> [To do]: The result should be the lines from the one holding "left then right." to the end of the records below, repeated exactly. No pictures.

> [Saved data entries]:
════════════════════

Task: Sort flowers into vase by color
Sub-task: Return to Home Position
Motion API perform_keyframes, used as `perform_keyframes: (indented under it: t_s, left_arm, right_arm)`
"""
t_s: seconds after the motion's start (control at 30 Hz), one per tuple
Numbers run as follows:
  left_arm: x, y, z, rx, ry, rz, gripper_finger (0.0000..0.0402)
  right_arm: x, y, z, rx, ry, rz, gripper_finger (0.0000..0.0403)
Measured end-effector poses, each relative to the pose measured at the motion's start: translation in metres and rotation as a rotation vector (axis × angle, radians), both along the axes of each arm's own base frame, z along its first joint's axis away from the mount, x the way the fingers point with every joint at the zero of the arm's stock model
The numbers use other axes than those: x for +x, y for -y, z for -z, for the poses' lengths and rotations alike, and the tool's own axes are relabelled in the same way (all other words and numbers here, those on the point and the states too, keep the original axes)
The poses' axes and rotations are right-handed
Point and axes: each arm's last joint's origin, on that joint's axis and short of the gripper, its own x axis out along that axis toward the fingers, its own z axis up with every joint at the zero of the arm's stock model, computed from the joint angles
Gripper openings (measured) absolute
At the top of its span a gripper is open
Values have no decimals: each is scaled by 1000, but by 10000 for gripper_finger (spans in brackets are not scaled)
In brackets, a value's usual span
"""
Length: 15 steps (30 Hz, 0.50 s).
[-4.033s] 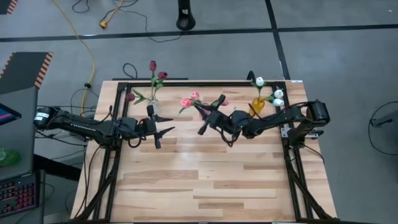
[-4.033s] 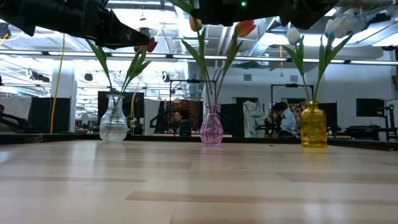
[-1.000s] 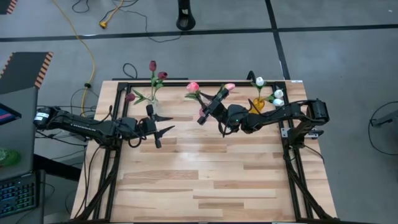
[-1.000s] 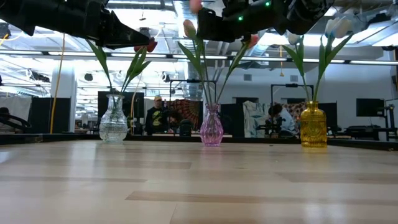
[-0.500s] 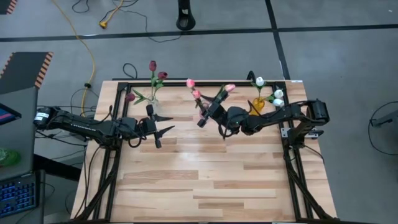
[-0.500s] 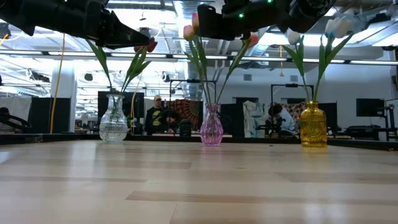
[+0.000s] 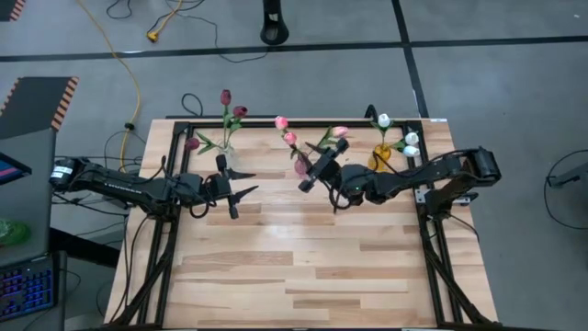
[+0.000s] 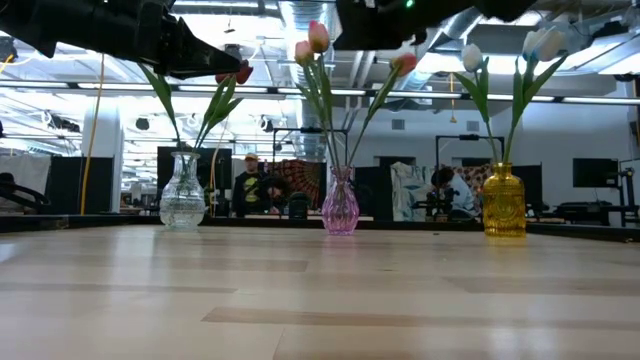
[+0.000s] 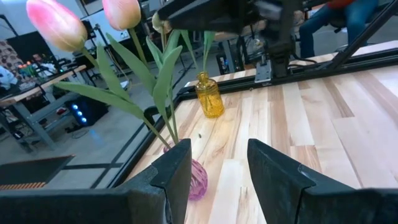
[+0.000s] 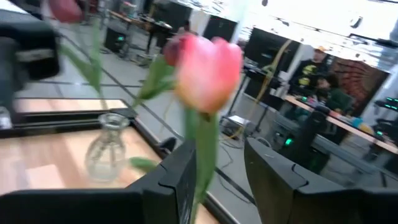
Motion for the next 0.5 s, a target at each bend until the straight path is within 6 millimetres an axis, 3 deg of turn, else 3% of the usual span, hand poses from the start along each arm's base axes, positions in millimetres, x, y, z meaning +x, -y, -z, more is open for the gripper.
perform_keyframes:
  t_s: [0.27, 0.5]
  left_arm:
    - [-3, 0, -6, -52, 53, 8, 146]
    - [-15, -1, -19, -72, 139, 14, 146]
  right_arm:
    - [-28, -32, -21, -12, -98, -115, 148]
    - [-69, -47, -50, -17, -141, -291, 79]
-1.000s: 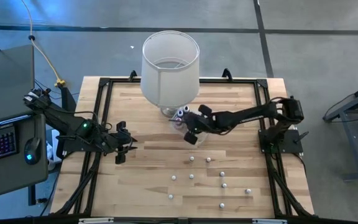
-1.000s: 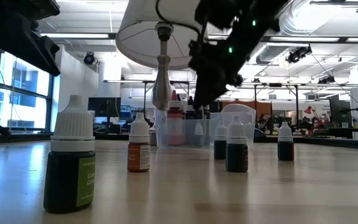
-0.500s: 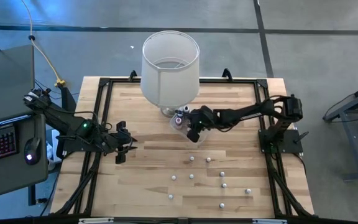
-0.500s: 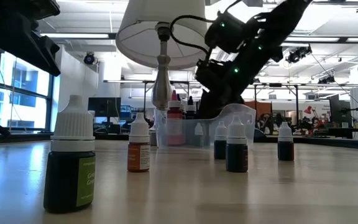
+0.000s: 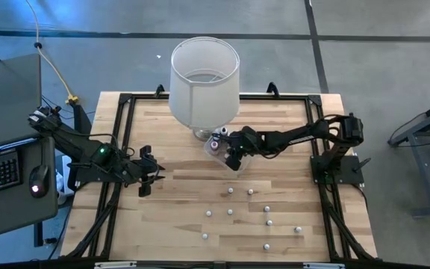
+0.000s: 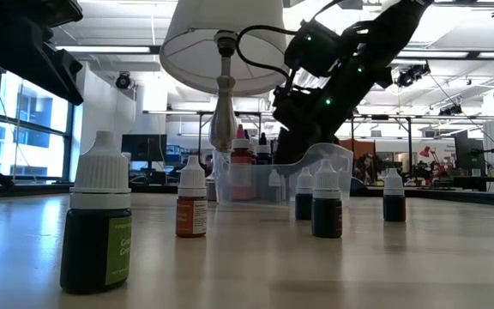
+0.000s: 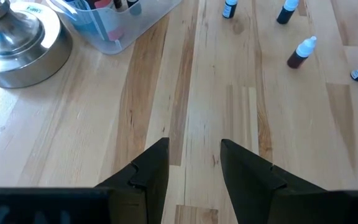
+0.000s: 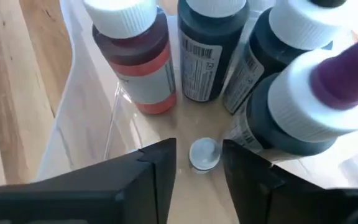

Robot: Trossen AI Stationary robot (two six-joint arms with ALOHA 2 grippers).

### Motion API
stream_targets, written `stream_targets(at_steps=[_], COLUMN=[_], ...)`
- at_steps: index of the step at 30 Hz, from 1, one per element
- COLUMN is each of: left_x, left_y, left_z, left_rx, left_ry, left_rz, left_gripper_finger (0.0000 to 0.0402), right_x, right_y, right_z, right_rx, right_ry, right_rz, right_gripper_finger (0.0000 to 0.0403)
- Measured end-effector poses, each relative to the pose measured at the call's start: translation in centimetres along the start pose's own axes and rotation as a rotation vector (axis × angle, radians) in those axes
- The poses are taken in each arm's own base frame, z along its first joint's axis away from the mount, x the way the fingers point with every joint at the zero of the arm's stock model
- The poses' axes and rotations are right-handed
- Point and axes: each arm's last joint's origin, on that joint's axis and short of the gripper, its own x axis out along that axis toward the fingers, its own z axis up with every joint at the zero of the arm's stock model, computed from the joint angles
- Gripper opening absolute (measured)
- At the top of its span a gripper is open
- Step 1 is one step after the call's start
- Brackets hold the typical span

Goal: Pick & Place food coloring
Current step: Put the top small black food coloring bottle into the transparent bin, then put the small orange food coloring bottle into the transparent bin

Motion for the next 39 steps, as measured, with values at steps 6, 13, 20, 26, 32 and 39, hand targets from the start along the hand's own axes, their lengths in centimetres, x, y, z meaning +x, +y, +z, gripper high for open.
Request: stream_targets(at_steps=[6, 13, 20, 26, 32, 39], left_x=[0.0, 0.0, 0.0, 0.0, 0.0, 0.0], left_y=[0.0, 0.0, -0.1, -0.1, -0.1, -0.1], left_z=[0.0, 0.0, 0.2, 0.2, 0.2, 0.2], left_rx=[0.0, -0.001, -0.008, -0.009, -0.009, -0.009], left_ry=[0.001, 0.0, -0.014, -0.017, -0.017, -0.02], left_rz=[-0.003, -0.003, -0.01, -0.011, -0.011, -0.012], left_gripper_finger=[0.0142, 0.0142, 0.0142, 0.0142, 0.0142, 0.0142], right_x=[-1.1, -5.7, -6.8, -4.2, -3.2, -1.3], right_y=[1.1, 4.8, 9.1, 12.9, 15.4, 17.1], right_z=[1.4, 3.9, 3.0, 0.2, -1.7, -2.8], right_rx=[-0.036, -0.216, -0.298, -0.314, -0.295, -0.279], right_ry=[-0.013, -0.117, -0.174, -0.133, -0.111, -0.185], right_rz=[0.131, 0.198, 0.301, 0.456, 0.576, 0.702], right_gripper_finger=[0.0133, 0.0133, 0.0134, 0.0134, 0.0134, 0.0134])
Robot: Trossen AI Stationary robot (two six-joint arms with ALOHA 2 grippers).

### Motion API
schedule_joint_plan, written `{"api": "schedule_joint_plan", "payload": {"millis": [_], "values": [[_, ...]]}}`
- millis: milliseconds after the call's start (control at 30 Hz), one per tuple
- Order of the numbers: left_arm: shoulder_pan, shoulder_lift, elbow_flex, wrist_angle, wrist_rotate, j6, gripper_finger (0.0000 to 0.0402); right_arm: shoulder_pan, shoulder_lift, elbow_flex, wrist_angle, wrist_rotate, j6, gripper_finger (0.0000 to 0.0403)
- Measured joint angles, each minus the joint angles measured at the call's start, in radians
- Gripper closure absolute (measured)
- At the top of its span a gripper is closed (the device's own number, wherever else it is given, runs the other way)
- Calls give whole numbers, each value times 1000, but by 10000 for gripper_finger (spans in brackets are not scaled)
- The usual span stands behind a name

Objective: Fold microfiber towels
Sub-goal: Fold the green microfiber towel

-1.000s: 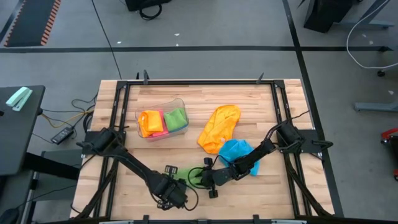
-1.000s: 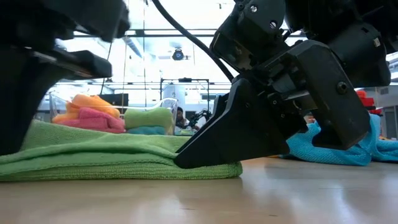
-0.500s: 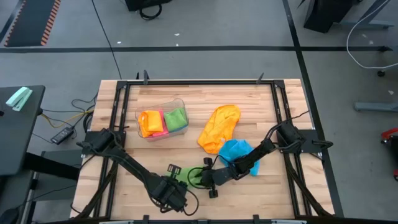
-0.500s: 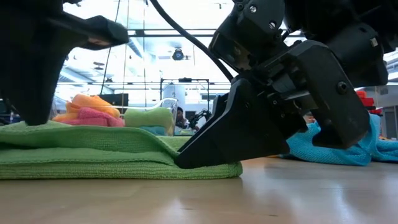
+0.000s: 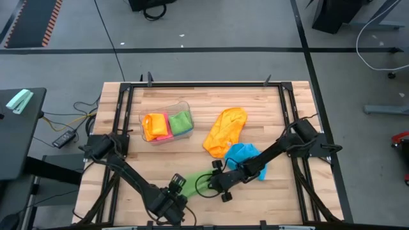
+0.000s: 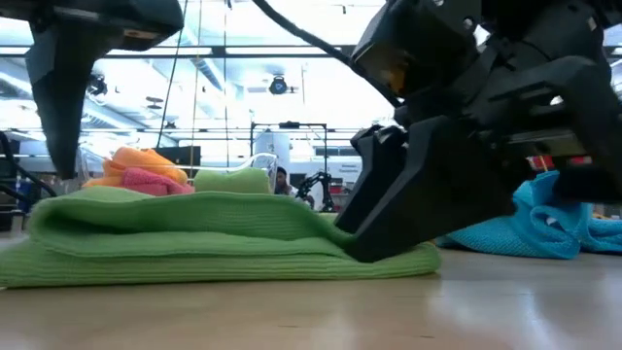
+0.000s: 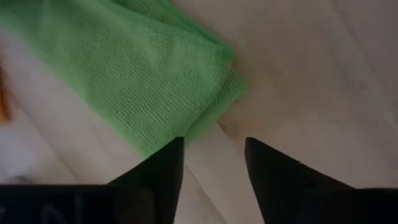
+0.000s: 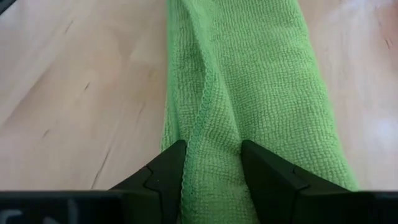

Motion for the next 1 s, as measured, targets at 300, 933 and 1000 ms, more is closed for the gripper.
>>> {"api": "schedule_joint_plan", "payload": {"millis": [300,933,1000], "values": [[-43,1,-119,148,-204,194,201,0,-6,0,-14,-1,4,235],[-49,1,-205,286,-287,465,211,0,-8,2,-1,0,24,235],[-57,-2,-205,286,-289,464,214,0,-8,2,-1,0,24,235]]}}
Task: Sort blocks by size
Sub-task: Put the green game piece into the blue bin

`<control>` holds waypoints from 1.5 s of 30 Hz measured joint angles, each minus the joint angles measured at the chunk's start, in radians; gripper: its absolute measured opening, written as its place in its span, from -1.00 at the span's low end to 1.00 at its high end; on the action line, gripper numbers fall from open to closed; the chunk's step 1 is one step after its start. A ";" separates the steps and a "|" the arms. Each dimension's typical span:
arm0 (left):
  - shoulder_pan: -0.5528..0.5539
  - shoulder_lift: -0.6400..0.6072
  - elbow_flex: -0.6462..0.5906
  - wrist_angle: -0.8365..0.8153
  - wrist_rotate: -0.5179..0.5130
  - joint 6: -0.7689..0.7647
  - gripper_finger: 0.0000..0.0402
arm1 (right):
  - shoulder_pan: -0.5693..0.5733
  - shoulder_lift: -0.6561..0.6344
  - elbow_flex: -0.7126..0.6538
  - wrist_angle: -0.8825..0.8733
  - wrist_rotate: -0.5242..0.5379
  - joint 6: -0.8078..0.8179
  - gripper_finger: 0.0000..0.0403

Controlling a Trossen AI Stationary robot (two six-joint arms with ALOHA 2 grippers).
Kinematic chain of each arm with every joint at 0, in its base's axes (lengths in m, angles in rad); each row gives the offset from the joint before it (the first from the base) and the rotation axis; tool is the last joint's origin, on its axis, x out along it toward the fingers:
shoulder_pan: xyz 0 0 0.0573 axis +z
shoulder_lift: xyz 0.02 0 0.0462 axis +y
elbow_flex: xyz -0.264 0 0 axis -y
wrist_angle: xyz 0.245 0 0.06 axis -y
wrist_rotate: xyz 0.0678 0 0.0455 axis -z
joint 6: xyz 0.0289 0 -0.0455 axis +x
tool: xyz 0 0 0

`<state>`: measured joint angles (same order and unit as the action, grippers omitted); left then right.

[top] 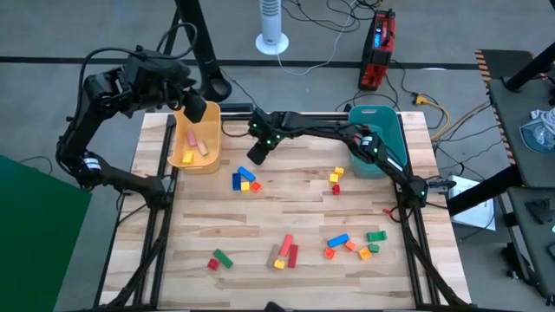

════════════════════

> [Output for this task]:
`<state>`: measured joint angles (same order and unit as the action, grippers omitted); left then right.

[top] 

Nothing else is part of this exercise.